> [Input data]:
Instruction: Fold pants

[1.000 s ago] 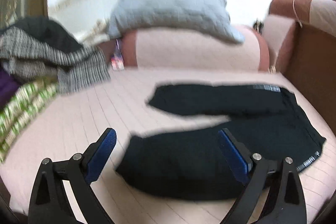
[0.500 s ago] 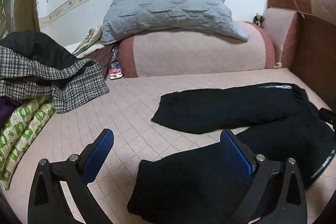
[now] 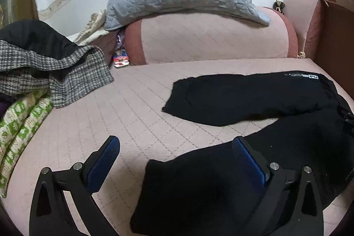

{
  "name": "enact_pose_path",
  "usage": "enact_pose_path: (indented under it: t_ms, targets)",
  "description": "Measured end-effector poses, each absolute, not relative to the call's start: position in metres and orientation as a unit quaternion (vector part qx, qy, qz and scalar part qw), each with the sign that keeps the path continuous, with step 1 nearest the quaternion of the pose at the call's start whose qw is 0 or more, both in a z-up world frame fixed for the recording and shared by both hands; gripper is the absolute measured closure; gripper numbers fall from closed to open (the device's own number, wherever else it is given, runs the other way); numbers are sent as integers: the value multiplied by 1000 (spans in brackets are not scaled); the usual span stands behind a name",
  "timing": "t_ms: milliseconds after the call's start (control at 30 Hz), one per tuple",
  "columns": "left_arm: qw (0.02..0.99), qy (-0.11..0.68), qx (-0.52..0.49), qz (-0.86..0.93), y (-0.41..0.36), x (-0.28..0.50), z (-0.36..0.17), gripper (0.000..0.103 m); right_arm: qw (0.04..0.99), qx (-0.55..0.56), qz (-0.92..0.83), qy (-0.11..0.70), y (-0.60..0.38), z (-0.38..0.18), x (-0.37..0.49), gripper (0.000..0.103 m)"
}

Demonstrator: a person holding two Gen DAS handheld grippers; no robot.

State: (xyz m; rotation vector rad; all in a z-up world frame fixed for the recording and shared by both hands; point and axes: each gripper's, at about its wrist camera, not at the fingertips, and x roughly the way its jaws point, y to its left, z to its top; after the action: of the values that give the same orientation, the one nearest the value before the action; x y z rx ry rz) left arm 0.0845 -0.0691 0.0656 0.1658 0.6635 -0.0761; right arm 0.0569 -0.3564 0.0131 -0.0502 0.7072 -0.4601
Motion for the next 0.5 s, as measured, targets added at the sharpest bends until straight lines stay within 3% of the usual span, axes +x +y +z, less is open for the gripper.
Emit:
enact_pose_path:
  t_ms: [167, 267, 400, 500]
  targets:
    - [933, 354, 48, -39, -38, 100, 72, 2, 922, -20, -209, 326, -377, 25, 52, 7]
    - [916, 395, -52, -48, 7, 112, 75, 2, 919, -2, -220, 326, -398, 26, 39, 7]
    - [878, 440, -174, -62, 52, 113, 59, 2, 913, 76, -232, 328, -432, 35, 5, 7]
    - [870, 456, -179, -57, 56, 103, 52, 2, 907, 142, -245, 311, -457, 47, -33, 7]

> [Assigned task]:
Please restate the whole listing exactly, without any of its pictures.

> [Exercise response]:
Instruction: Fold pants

[1.000 s ago] 
[0.500 s ago] 
[now] 

{
  "name": "enact_pose_path",
  "usage": "enact_pose_path: (indented under it: t_ms, targets)",
  "description": "Measured end-effector poses, each absolute, not relative to the call's start: position in metres and orientation as a unit quaternion (vector part qx, qy, qz and scalar part qw), each with the sign that keeps the path continuous, with step 1 nearest the quaternion of the pose at the call's start whose qw is 0 or more, both in a z-up world frame fixed for the recording and shared by both hands; gripper is the absolute measured closure; gripper numbers fall from closed to open (the device's own number, wherever else it is given, runs the other way); numbers are sent as integers: the value multiplied by 1000 (spans in brackets are not scaled); the usual span stands behind a name",
  "timing": "t_ms: milliseconds after the call's start (control at 30 Hz), one per tuple",
  "columns": "left_arm: qw (0.02..0.99), qy (-0.11..0.68), qx (-0.52..0.49), qz (-0.86..0.93), y (-0.41..0.36), x (-0.28..0.50), z (-0.36..0.17), gripper (0.000..0.103 m); right_arm: qw (0.04..0.99), qx (-0.55..0.56), qz (-0.92..0.83), qy (-0.11..0.70), y (-0.60..0.38), z (-0.38..0.18), x (-0.37..0.49), gripper (0.000..0.103 m)"
}

Demonstrator: a person holding two Gen DAS handheld grippers; no robot.

State: (xyz m; rotation vector rad; all in a z-up world frame fixed for the recording and shared by both hands; point and axes: each gripper's, at about its wrist camera, not at the fingertips, and x roughly the way its jaws point, y to its left, z to its top; after the action: of the values that give the same orientation, the one nearest the value before the action; x y z rx ry rz) left arm 0.0845 -0.0691 0.0656 0.1658 0.6635 -0.0761; right arm 0.0569 -0.3564 0.0131 -0.0502 0.7072 -0.4601
Motion for the next 0.5 s, as measured, targets added at the sharpest bends until straight lines stay within 3% of the usual span, axes +x +y +z, less is open for the gripper.
Emit:
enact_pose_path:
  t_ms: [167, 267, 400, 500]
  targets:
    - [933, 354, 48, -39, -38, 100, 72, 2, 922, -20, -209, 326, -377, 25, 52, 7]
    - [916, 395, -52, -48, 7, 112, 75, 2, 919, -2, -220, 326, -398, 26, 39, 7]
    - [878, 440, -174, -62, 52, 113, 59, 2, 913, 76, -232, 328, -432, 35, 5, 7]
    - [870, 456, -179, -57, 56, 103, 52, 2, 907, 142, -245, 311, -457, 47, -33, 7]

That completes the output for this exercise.